Wednesday, 18 April 2012

Daily Forex Brief London: Wednesday 18th April 2012


Buoyed by more optimistic IMF global growth forecasts for 2012 and increasing speculation that Beijing will soon take further steps to ease financial conditions, the appetite for risk has suddenly improved. Also contributing to the more positive tone was some decent earnings news out of the US from the likes of Coca Cola overnight, some encouraging growth news out of Germany and acceptable auctions in Europe, notably Spain. Apple shares surged 5% amid hopes that next week's earnings will reveal strong demand for iPads. In addition, the falling price of Brent crude is helping to soothe nerves. In Europe, the Euro Stoxx 50 jumped nearly 3% and is now back in the black for the year to date, while the S&P was up 1.6%, its best performance for a month. High-beta currencies such as the CAD and the Aussie did well, the latter now close to 1.04 again. Both the dollar and the Japanese yen have given back some of their recent gains.

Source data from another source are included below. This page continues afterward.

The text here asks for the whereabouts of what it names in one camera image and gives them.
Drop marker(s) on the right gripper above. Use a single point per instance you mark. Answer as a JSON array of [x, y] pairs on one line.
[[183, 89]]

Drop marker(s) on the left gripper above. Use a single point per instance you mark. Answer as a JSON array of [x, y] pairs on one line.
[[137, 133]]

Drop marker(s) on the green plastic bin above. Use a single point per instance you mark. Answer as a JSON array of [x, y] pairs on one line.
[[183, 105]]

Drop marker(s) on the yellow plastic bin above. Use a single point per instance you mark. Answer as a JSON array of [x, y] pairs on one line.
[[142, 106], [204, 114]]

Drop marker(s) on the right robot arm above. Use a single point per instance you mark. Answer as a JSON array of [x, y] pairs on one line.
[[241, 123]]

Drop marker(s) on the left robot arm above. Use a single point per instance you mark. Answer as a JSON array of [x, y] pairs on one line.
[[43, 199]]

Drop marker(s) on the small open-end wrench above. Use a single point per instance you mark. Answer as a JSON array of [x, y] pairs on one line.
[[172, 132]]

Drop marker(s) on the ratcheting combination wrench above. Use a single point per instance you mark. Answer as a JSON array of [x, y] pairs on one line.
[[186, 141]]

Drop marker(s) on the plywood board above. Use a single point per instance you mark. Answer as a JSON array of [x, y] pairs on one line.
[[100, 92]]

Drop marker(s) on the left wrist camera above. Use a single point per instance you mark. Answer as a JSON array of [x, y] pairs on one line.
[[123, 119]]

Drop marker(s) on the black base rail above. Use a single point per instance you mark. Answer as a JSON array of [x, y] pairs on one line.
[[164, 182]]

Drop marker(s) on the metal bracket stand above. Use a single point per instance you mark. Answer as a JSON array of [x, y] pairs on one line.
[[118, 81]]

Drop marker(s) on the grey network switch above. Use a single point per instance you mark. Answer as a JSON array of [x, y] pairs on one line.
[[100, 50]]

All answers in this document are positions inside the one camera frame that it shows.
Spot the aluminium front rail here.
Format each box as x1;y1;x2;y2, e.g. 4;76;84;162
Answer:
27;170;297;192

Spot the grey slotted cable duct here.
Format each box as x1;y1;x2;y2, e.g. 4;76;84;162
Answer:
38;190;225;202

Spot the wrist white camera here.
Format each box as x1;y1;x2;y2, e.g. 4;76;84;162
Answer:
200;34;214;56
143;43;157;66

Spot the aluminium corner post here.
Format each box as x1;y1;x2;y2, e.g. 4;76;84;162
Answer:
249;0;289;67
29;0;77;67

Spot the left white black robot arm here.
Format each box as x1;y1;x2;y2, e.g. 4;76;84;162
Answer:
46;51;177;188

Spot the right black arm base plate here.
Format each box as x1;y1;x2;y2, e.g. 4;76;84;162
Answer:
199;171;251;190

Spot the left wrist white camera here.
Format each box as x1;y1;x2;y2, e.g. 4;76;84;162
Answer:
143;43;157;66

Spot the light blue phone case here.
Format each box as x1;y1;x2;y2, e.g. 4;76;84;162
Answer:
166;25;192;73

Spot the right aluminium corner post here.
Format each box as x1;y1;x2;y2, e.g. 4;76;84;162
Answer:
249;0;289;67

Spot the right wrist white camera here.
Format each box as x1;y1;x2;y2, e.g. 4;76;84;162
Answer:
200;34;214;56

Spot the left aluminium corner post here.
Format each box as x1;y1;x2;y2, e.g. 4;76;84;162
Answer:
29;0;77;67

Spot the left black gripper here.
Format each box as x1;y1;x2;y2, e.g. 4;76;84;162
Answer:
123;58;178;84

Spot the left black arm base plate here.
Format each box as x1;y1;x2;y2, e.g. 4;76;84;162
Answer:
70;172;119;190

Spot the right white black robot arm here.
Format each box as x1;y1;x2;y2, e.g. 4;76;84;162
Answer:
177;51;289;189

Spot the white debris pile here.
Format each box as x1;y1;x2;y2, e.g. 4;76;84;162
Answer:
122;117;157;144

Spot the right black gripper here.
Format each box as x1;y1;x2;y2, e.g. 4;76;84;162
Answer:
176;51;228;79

Also in today's Daily Forex Brief:
  • Euro whiplash
  • UK inflation still uncomfortably high
  • Lower oil price a welcome relief

Tuesday, 17 April 2012

Daily Forex Brief London: Tuesday 17th April 2012

If not for America...

Last month's disappointing payrolls report aside, there is a growing body of evidence that the US recovery is looking both more durable and broad-based these days. For instance, JP Morgan Chase Chief Executive, Jamie Dimon, suggested on Friday when announcing his firm's stellar quarterly earnings results, that the US housing market was "very close to the bottom" and that the debt-service ratio for US households was the lowest in twenty years. He was also upbeat on the state of corporate America, claiming that businesses were cashed up, well-capitalised and generating decent earnings growth. Recently, data published by the Federal Reserve showed that the ratio of liquid assets to short-term liabilities for corporations is now the highest in nearly 60 years! Wells Fargo, another US banking heavyweight, reported that mortgage applications soared 84% in the year ended March. Both JPMorgan and Wells Fargo are themselves in a strong position, having passed the Fed's latest stress tests with flying colours and now able to recommence dividend payments to shareholders. Yesterday's US retail sales were also encouraging, up 0.8% in March after a 1.0% increase in the previous month and a 0.7% rise in January. In Q1, retail spending surged at an annualised pace of almost 8%, or around 6% in real terms. Separately, statistics from the American Bankers Association shows that consumer loan-delinquencies fell in Q4 for the first time since 2004. At the very least, the US economy seems better-equipped to deal with exogenous shocks such as the recent surge in oil prices. Let's hope so – the world economy desperately needs the US to shoulder the growth mantle these days.



Friday, 13 April 2012

Daily Forex Brief London: Friday 13th April 2012


The big question this morning for markets is whether to meet the latest Chinese GDP data with concern that it was lower than expected, or relief that the economy is slowing in an orderly fashion and will be supported by the largest increase in yuan-lending for a year. The initial reaction, as suggested by the Aussie's movement, is that concerns are more about the slower than expected pace of growth, AUD down around 0.5% in the wake of the release. The yen is also the only leader vs. the dollar after the numbers. Also seen were modestly firmer industrial production numbers for March (11.9% YoY) and retail sales figures, which were in line with expectations at 14.8%. China is juggling a lot of balls right now, trying to slow the economy a little, rebalance it towards consumption, ensure that property prices soften rather than crash and control lending so it does not fuel potential new bubbles. For now, it looks like policy-makers are achieving their goals but it's a precarious balance.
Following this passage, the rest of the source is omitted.